- _Exercise requirements_
Restate the whole listing exactly, leaving nothing out.
┏━━
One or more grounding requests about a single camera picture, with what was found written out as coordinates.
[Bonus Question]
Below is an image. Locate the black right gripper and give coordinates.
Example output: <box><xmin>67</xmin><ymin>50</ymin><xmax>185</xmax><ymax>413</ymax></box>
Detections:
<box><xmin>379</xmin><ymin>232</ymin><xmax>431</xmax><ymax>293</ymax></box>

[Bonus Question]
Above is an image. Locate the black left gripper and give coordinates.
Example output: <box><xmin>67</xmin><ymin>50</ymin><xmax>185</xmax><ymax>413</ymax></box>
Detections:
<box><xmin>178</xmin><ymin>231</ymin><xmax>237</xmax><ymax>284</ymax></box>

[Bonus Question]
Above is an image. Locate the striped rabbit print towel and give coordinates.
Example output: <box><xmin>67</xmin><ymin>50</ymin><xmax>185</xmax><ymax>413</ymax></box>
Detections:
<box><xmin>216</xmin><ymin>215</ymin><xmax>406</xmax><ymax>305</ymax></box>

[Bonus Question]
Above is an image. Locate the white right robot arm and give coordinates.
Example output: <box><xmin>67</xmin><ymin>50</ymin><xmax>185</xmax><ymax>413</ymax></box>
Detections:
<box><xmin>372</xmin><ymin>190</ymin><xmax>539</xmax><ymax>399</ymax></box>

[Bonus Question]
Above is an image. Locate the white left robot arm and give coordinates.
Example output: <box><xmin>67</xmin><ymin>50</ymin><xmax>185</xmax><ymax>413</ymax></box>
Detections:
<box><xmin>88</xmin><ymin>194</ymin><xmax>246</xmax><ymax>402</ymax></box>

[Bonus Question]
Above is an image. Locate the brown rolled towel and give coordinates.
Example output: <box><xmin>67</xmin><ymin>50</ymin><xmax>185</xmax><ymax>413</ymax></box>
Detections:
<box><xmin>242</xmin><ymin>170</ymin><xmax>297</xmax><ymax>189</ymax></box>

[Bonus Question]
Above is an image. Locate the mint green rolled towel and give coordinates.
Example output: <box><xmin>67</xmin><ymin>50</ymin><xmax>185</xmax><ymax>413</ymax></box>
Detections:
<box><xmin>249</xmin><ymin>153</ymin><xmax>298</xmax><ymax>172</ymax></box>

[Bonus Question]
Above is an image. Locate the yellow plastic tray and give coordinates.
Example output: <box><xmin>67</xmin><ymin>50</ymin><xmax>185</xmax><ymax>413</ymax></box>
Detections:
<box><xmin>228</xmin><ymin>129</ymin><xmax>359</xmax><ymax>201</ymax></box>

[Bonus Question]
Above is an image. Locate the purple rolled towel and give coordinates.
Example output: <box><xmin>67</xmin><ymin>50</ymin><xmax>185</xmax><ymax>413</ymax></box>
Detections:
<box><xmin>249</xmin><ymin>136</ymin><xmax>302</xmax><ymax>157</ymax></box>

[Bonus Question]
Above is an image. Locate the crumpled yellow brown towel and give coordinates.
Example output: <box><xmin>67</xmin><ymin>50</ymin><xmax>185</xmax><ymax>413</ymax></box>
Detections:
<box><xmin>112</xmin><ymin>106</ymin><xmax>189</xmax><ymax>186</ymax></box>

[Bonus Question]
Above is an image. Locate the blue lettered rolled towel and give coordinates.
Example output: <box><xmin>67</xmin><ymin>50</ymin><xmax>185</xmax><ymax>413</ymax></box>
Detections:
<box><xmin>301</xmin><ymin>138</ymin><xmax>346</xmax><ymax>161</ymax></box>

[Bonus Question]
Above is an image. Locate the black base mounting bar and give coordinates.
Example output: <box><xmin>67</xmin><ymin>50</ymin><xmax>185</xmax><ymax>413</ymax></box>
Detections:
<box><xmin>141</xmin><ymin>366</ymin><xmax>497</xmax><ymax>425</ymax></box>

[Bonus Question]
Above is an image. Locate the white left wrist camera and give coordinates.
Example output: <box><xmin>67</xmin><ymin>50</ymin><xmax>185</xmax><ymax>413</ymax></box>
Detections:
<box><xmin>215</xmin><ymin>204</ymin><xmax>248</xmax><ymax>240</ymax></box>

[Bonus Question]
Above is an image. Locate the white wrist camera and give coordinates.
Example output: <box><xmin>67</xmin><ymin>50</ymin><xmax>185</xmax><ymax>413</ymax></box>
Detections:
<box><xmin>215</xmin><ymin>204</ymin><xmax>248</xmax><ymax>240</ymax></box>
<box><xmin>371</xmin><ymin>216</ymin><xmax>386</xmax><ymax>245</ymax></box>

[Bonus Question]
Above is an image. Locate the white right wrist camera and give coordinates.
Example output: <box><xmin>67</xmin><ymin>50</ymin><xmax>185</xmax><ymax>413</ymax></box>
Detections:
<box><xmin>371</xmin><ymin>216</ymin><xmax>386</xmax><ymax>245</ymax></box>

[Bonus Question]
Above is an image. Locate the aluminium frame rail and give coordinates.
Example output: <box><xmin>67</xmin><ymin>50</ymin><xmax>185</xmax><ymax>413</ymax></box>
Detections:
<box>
┗━━
- _Exercise result_
One or more grounding requests about a single camera picture, with what was found written out as coordinates.
[Bonus Question]
Below is an image. Locate the black right gripper and give coordinates.
Example output: <box><xmin>67</xmin><ymin>50</ymin><xmax>185</xmax><ymax>413</ymax></box>
Detections:
<box><xmin>379</xmin><ymin>232</ymin><xmax>431</xmax><ymax>293</ymax></box>

[Bonus Question]
Above is an image. Locate the black left gripper and give coordinates.
Example output: <box><xmin>67</xmin><ymin>50</ymin><xmax>185</xmax><ymax>413</ymax></box>
Detections:
<box><xmin>178</xmin><ymin>231</ymin><xmax>237</xmax><ymax>284</ymax></box>

[Bonus Question]
Above is an image. Locate the striped rabbit print towel and give coordinates.
Example output: <box><xmin>67</xmin><ymin>50</ymin><xmax>185</xmax><ymax>413</ymax></box>
Detections:
<box><xmin>216</xmin><ymin>215</ymin><xmax>406</xmax><ymax>305</ymax></box>

[Bonus Question]
Above is an image. Locate the white right robot arm and give coordinates.
Example output: <box><xmin>67</xmin><ymin>50</ymin><xmax>185</xmax><ymax>413</ymax></box>
Detections:
<box><xmin>372</xmin><ymin>190</ymin><xmax>539</xmax><ymax>399</ymax></box>

[Bonus Question]
Above is an image. Locate the white left robot arm and give coordinates.
Example output: <box><xmin>67</xmin><ymin>50</ymin><xmax>185</xmax><ymax>413</ymax></box>
Detections:
<box><xmin>88</xmin><ymin>194</ymin><xmax>246</xmax><ymax>402</ymax></box>

[Bonus Question]
Above is an image. Locate the brown rolled towel and give coordinates.
Example output: <box><xmin>67</xmin><ymin>50</ymin><xmax>185</xmax><ymax>413</ymax></box>
Detections:
<box><xmin>242</xmin><ymin>170</ymin><xmax>297</xmax><ymax>189</ymax></box>

[Bonus Question]
Above is an image. Locate the mint green rolled towel and give coordinates.
Example output: <box><xmin>67</xmin><ymin>50</ymin><xmax>185</xmax><ymax>413</ymax></box>
Detections:
<box><xmin>249</xmin><ymin>153</ymin><xmax>298</xmax><ymax>172</ymax></box>

[Bonus Question]
Above is an image. Locate the yellow plastic tray and give coordinates.
Example output: <box><xmin>67</xmin><ymin>50</ymin><xmax>185</xmax><ymax>413</ymax></box>
Detections:
<box><xmin>228</xmin><ymin>129</ymin><xmax>359</xmax><ymax>201</ymax></box>

[Bonus Question]
Above is an image. Locate the purple rolled towel and give coordinates.
Example output: <box><xmin>67</xmin><ymin>50</ymin><xmax>185</xmax><ymax>413</ymax></box>
Detections:
<box><xmin>249</xmin><ymin>136</ymin><xmax>302</xmax><ymax>157</ymax></box>

[Bonus Question]
Above is an image. Locate the crumpled yellow brown towel and give coordinates.
Example output: <box><xmin>67</xmin><ymin>50</ymin><xmax>185</xmax><ymax>413</ymax></box>
Detections:
<box><xmin>112</xmin><ymin>106</ymin><xmax>189</xmax><ymax>186</ymax></box>

[Bonus Question]
Above is an image. Locate the blue lettered rolled towel and give coordinates.
Example output: <box><xmin>67</xmin><ymin>50</ymin><xmax>185</xmax><ymax>413</ymax></box>
Detections:
<box><xmin>301</xmin><ymin>138</ymin><xmax>346</xmax><ymax>161</ymax></box>

[Bonus Question]
Above is an image. Locate the black base mounting bar and give coordinates.
Example output: <box><xmin>67</xmin><ymin>50</ymin><xmax>185</xmax><ymax>413</ymax></box>
Detections:
<box><xmin>141</xmin><ymin>366</ymin><xmax>497</xmax><ymax>425</ymax></box>

[Bonus Question]
Above is an image. Locate the white left wrist camera and give coordinates.
Example output: <box><xmin>67</xmin><ymin>50</ymin><xmax>185</xmax><ymax>413</ymax></box>
Detections:
<box><xmin>215</xmin><ymin>204</ymin><xmax>248</xmax><ymax>240</ymax></box>

[Bonus Question]
Above is an image. Locate the white wrist camera and give coordinates.
Example output: <box><xmin>67</xmin><ymin>50</ymin><xmax>185</xmax><ymax>413</ymax></box>
Detections:
<box><xmin>215</xmin><ymin>204</ymin><xmax>248</xmax><ymax>240</ymax></box>
<box><xmin>371</xmin><ymin>216</ymin><xmax>386</xmax><ymax>245</ymax></box>

[Bonus Question]
Above is an image. Locate the white right wrist camera and give coordinates.
Example output: <box><xmin>67</xmin><ymin>50</ymin><xmax>185</xmax><ymax>413</ymax></box>
Detections:
<box><xmin>371</xmin><ymin>216</ymin><xmax>386</xmax><ymax>245</ymax></box>

[Bonus Question]
Above is an image. Locate the aluminium frame rail and give coordinates.
Example output: <box><xmin>67</xmin><ymin>50</ymin><xmax>185</xmax><ymax>413</ymax></box>
Detections:
<box>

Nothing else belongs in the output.